After Trump was deplatformed, there were plenty — myself included — who said that if he still wanted to get his message out, then the solution was simple: start a blog. And for awhile, Trump did have an honest-to-goodness blog titled “From the Desk of Donald J. Trump” on which he’d post, well, precisely the sort of stuff you might expect from Trump. A month later, though, he shut it down — because it wasn’t getting enough traffic. (Members of his staff claimed the blog was just a temporary solution while Trump’s organization developed its own social media platform — which still hasn’t happened yet.)

Evaluating your communications strategy is a necessity if you’re a public figure hoping to reach supporters. You want to make sure your efforts aren’t in vain — that you’re getting your message out to those who should hear it, that you’re not wasting time and resources, and that you’re actually where the conversations are. Therefore, it’s easy to see why politicians embrace and even come to rely on platforms like Facebook, Twitter, and Instagram.
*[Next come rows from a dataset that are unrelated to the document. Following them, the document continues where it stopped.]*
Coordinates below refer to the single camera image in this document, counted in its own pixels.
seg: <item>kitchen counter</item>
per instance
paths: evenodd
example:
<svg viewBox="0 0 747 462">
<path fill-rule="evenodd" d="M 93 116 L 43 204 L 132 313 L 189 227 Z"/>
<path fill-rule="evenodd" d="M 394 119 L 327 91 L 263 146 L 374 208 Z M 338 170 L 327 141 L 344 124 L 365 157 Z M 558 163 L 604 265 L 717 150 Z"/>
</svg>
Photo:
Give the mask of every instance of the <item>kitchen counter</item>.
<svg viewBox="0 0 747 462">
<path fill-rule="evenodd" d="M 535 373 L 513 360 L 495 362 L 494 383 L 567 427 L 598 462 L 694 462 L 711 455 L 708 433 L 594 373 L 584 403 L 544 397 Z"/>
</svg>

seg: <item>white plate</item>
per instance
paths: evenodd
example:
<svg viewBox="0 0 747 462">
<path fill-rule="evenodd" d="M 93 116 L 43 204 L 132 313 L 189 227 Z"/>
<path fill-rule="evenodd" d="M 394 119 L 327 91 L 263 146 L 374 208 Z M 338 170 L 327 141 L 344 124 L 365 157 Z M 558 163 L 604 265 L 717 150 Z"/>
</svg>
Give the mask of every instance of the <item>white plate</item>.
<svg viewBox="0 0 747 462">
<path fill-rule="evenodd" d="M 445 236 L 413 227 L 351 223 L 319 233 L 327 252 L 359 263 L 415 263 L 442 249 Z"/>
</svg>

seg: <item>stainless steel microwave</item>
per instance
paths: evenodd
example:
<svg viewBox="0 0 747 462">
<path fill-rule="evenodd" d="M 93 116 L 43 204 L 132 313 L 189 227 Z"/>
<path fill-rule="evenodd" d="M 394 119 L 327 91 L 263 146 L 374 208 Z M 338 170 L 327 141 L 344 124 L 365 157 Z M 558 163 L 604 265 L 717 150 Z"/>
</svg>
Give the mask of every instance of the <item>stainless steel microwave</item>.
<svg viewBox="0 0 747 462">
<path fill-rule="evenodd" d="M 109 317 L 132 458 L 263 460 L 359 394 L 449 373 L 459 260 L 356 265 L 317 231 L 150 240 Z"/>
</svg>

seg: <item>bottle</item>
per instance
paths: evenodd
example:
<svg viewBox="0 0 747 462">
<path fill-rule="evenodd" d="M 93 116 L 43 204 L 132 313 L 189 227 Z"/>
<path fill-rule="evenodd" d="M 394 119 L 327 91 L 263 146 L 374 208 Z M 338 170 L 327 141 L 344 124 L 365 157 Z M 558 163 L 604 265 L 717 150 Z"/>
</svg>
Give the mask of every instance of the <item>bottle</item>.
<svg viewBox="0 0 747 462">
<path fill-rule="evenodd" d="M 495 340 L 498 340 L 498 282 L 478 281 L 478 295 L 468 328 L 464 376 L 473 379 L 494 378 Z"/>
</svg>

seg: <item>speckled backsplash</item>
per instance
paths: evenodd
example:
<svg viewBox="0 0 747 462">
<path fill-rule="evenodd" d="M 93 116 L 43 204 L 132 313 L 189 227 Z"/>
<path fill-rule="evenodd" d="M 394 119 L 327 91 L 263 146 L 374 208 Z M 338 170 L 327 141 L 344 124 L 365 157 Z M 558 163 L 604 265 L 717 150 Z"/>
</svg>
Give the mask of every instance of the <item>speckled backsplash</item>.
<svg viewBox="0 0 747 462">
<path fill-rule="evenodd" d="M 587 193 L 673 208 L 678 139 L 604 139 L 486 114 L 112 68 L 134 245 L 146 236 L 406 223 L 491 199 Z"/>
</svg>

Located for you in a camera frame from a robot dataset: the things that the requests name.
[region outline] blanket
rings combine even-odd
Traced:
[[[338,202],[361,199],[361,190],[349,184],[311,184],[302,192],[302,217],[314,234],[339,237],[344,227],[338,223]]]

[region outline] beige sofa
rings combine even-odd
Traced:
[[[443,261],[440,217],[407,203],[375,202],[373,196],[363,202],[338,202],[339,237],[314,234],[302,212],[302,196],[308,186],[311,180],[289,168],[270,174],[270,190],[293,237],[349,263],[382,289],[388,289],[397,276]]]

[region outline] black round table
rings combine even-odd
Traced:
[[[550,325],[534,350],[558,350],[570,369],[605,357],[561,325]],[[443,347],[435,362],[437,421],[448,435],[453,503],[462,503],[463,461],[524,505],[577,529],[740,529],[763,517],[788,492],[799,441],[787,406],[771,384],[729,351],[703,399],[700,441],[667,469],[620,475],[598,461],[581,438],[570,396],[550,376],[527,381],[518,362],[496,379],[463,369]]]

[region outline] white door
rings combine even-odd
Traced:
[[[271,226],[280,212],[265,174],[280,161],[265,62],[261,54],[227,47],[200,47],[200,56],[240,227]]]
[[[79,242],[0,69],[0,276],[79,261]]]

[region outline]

I think Trump’s decision to shut down his underperforming blog had as much to do with his own ego as any communications strategy. However, you can’t claim you’re being persecuted, silenced, and denied a platform when you can, in fact, create your own platform. A platform that you control. Which is precisely what a personal website or blog is; it’s a place where you can share your message directly with your readership, with fewer worries of being suspended or banned. If that’s what you care about, anyway.

Unfortunately, getting suspended or banned actually seems like the goal these days, at least in some corners of American “conservatism” — an easy tactic for generating controversy and ginning up outrage in the base.
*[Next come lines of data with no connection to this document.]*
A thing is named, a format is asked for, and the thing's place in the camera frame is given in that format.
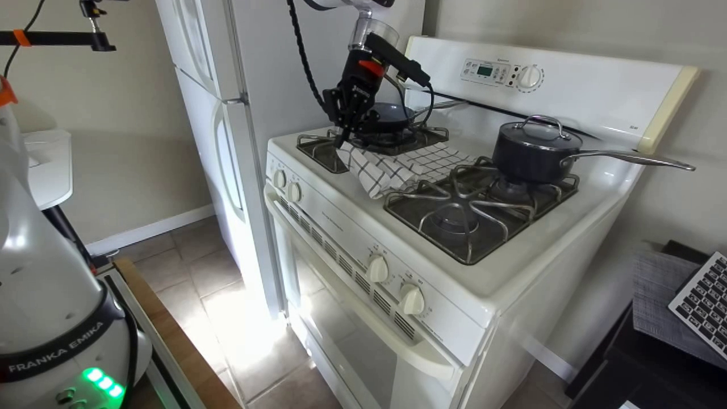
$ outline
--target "floor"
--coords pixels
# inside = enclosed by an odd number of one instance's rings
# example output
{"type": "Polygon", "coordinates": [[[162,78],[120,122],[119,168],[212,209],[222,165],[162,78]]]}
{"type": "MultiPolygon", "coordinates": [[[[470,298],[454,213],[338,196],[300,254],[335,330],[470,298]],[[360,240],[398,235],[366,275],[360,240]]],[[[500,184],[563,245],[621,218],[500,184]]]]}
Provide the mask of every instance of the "floor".
{"type": "MultiPolygon", "coordinates": [[[[224,387],[249,409],[338,407],[288,326],[263,323],[213,218],[120,249],[224,387]]],[[[566,409],[563,383],[534,365],[505,409],[566,409]]]]}

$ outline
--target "pan handle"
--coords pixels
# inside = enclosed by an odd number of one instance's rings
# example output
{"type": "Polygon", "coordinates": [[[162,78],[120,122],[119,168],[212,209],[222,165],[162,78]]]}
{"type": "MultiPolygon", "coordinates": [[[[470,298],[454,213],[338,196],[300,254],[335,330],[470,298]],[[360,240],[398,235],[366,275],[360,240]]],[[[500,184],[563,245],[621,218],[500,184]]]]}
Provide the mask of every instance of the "pan handle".
{"type": "Polygon", "coordinates": [[[648,156],[648,154],[638,154],[638,152],[629,152],[629,149],[579,149],[579,152],[569,154],[563,162],[574,162],[577,156],[614,156],[614,159],[644,164],[644,165],[667,165],[667,168],[679,168],[687,172],[697,170],[696,165],[683,164],[683,162],[672,162],[672,159],[664,159],[664,156],[648,156]]]}

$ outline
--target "cooking pot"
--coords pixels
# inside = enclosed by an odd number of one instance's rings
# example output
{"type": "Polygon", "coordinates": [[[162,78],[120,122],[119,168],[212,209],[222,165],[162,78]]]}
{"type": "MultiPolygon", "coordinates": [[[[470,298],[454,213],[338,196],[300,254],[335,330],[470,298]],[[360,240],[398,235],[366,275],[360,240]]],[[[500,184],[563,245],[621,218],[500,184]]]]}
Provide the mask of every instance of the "cooking pot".
{"type": "Polygon", "coordinates": [[[683,162],[636,154],[629,149],[582,149],[582,142],[579,134],[566,131],[554,118],[505,122],[500,127],[492,162],[506,176],[529,184],[554,184],[563,179],[579,156],[614,156],[644,165],[696,170],[696,165],[683,162]]]}

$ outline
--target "refrigerator door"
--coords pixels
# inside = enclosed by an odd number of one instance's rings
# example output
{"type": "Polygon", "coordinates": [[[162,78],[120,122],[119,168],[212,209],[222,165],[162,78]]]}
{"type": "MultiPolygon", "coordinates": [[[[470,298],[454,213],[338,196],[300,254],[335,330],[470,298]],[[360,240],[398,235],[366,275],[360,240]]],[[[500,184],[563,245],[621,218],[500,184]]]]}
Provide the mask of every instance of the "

If you’re a “conservative” figure who gets yourself suspended by “Big Tech,” well, then you’ve got “proof” that “Big Tech” is out to get conservatives, and thus needs to be regulated or shut down by brave folks such as yourself. Never mind the fact that you got penalized for posting content that was misleading, offensive, and/or harmful. It got you banned, which was the point. And that outrage? It’ll come in awfully handy when it’s time to fundraise or run for re-election.
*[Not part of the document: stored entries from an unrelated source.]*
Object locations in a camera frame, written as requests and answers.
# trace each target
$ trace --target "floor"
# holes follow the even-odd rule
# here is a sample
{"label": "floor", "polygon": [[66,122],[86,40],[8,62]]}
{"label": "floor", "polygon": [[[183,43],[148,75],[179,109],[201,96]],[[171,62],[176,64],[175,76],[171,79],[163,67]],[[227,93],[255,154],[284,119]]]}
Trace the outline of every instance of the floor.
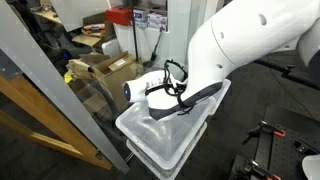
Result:
{"label": "floor", "polygon": [[[294,64],[294,74],[307,77],[296,52],[275,53],[268,60],[282,65]],[[283,86],[299,99],[312,116],[320,120],[320,92],[282,79],[274,72]],[[286,93],[268,68],[251,63],[230,77],[232,86],[213,117],[208,117],[208,128],[180,170],[176,179],[225,180],[229,176],[236,154],[253,158],[257,140],[241,145],[245,132],[263,118],[270,104],[285,107],[308,116],[307,111]],[[31,129],[54,136],[0,95],[0,109]],[[123,141],[114,140],[120,149]],[[91,164],[32,143],[30,140],[0,126],[0,179],[157,179],[149,169],[133,157],[131,170],[124,175],[115,168],[106,171]]]}

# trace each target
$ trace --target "clear plastic bin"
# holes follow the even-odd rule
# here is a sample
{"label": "clear plastic bin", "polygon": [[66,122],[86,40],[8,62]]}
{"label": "clear plastic bin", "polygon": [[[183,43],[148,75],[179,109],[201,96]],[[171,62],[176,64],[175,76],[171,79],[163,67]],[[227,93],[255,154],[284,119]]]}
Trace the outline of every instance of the clear plastic bin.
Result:
{"label": "clear plastic bin", "polygon": [[118,117],[116,125],[129,138],[128,147],[159,178],[174,179],[205,130],[207,116],[217,109],[216,102],[221,102],[229,86],[230,81],[225,80],[214,97],[200,102],[190,114],[167,121],[152,119],[146,102],[136,103]]}

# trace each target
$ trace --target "black metal frame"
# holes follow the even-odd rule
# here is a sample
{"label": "black metal frame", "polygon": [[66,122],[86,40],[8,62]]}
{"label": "black metal frame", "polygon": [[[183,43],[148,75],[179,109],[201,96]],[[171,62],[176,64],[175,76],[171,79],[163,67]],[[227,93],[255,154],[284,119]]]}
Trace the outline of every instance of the black metal frame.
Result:
{"label": "black metal frame", "polygon": [[287,66],[284,67],[284,66],[280,66],[278,64],[275,64],[275,63],[272,63],[272,62],[269,62],[269,61],[265,61],[265,60],[261,60],[261,59],[256,60],[254,62],[257,63],[257,64],[260,64],[262,66],[265,66],[265,67],[274,69],[276,71],[282,72],[281,77],[283,77],[285,79],[288,79],[290,81],[293,81],[293,82],[296,82],[296,83],[299,83],[299,84],[308,86],[308,87],[310,87],[312,89],[316,89],[316,90],[320,91],[320,89],[316,86],[316,84],[314,82],[309,81],[309,80],[304,79],[304,78],[301,78],[299,76],[292,75],[291,74],[291,69],[295,68],[294,66],[287,65]]}

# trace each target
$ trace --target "wooden frame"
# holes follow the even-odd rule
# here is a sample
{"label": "wooden frame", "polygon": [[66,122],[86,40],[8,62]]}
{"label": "wooden frame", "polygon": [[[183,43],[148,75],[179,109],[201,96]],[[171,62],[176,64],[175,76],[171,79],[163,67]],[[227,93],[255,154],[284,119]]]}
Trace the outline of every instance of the wooden frame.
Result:
{"label": "wooden frame", "polygon": [[67,143],[35,133],[0,111],[0,122],[46,147],[110,170],[112,164],[96,157],[95,148],[41,93],[23,76],[8,81],[0,75],[0,92],[28,112]]}

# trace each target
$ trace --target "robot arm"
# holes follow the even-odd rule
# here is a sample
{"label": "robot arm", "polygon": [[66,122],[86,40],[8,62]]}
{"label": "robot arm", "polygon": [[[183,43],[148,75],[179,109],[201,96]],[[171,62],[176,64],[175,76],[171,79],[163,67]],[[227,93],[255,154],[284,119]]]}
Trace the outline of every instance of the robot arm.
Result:
{"label": "robot arm", "polygon": [[[130,96],[126,97],[131,102],[147,100],[155,120],[191,108],[219,91],[223,80],[236,68],[299,38],[318,19],[319,7],[319,0],[234,0],[193,36],[188,49],[189,78],[183,93],[170,95],[159,88],[166,72],[159,70],[127,82],[125,92]],[[153,91],[145,94],[146,89]]]}

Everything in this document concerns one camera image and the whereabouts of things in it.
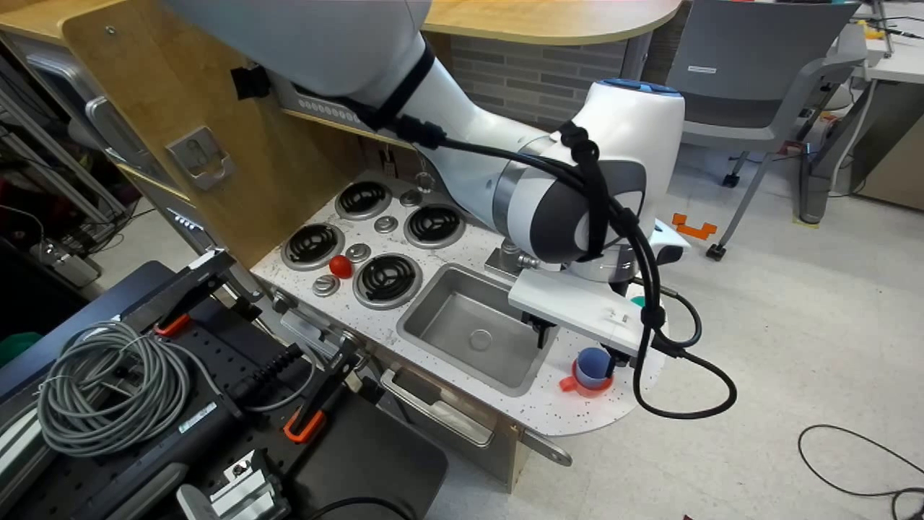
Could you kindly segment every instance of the chair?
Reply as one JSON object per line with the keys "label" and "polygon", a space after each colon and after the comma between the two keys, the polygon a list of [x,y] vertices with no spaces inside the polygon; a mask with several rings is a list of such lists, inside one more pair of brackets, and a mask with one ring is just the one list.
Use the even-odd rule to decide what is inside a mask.
{"label": "chair", "polygon": [[684,142],[739,153],[723,186],[761,153],[758,174],[707,258],[723,261],[762,177],[766,155],[794,135],[797,119],[852,63],[831,56],[857,5],[694,0],[668,83],[684,93]]}

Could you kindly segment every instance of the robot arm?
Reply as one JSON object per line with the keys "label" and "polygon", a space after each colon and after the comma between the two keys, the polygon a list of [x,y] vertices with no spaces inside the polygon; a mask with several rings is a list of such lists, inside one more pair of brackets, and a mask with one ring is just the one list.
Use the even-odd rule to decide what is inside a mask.
{"label": "robot arm", "polygon": [[[180,17],[218,34],[273,72],[317,93],[381,108],[418,66],[430,0],[164,0]],[[478,108],[434,62],[400,108],[457,142],[479,142],[569,161],[556,132]],[[593,83],[574,125],[600,145],[613,196],[629,209],[668,192],[684,101],[639,83]],[[495,155],[423,150],[449,193],[478,223],[546,264],[587,251],[587,200],[550,174]]]}

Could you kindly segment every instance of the stovetop burner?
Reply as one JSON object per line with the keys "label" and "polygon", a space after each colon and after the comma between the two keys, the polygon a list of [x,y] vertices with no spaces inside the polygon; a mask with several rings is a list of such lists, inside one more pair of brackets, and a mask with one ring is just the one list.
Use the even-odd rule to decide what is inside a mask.
{"label": "stovetop burner", "polygon": [[424,205],[413,210],[404,223],[408,242],[418,249],[444,249],[457,242],[466,232],[459,210],[444,205]]}
{"label": "stovetop burner", "polygon": [[410,258],[381,254],[358,268],[352,288],[358,304],[371,310],[394,310],[423,288],[423,268]]}
{"label": "stovetop burner", "polygon": [[381,181],[356,181],[339,196],[345,219],[371,219],[388,209],[394,193]]}
{"label": "stovetop burner", "polygon": [[283,249],[293,268],[317,268],[345,249],[345,232],[335,225],[303,225]]}

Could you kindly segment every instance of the sink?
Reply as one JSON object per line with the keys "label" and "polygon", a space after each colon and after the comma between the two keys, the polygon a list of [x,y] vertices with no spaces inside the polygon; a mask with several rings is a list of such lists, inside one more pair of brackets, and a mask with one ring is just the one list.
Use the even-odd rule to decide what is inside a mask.
{"label": "sink", "polygon": [[442,265],[400,322],[400,333],[475,378],[524,395],[543,368],[556,329],[524,324],[508,285],[459,265]]}

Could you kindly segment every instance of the white countertop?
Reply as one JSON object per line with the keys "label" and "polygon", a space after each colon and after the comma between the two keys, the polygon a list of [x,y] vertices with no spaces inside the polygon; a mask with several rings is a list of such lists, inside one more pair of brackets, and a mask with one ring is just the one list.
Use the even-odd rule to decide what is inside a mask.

But this sort of bad-faith acting (or maybe we should just call it grifting?), and its accompanying outrage and controversy, obscures very real issues and questions pertaining to the role and effect of technology in our everyday lives:

  • To what extent does a never-ending stream of information affect our decision-making process?
  • To what extent does social media affect our emotional and spiritual well-being?
  • How do we identify and deal with abusive, harmful, and misleading content and behavior, and those who spread it?
  • How does the constant presence of technology affect our children, and how do we teach our children to use technology in wise and responsible ways?
  • How do we teach ourselves to use technology in wise and responsible ways?
  • How do we counter the toxicity and negativity that characterizes so much of our online discourse?
  • How do we hold technology companies accountable for the incredible power they have without unduly penalizing them or preventing them from growing, innovating, and prospering?

These are questions that we should all be asking and thinking about, regardless of political party or persuasion.

There’s a discourse about technology that needs to happen in this country, of which deplatforming is certainly a part. But the fixation on deplatforming, and the anger and vitriol that comes with it, adds nothing to the discourse, nor does it help us to become better consumers and stewards of increasingly pervasive technology. Instead, it fans the flames, and in the process, we grow more insular, tribal, and balkanized — and less capable of using technology in ways that bless and benefit the broader society.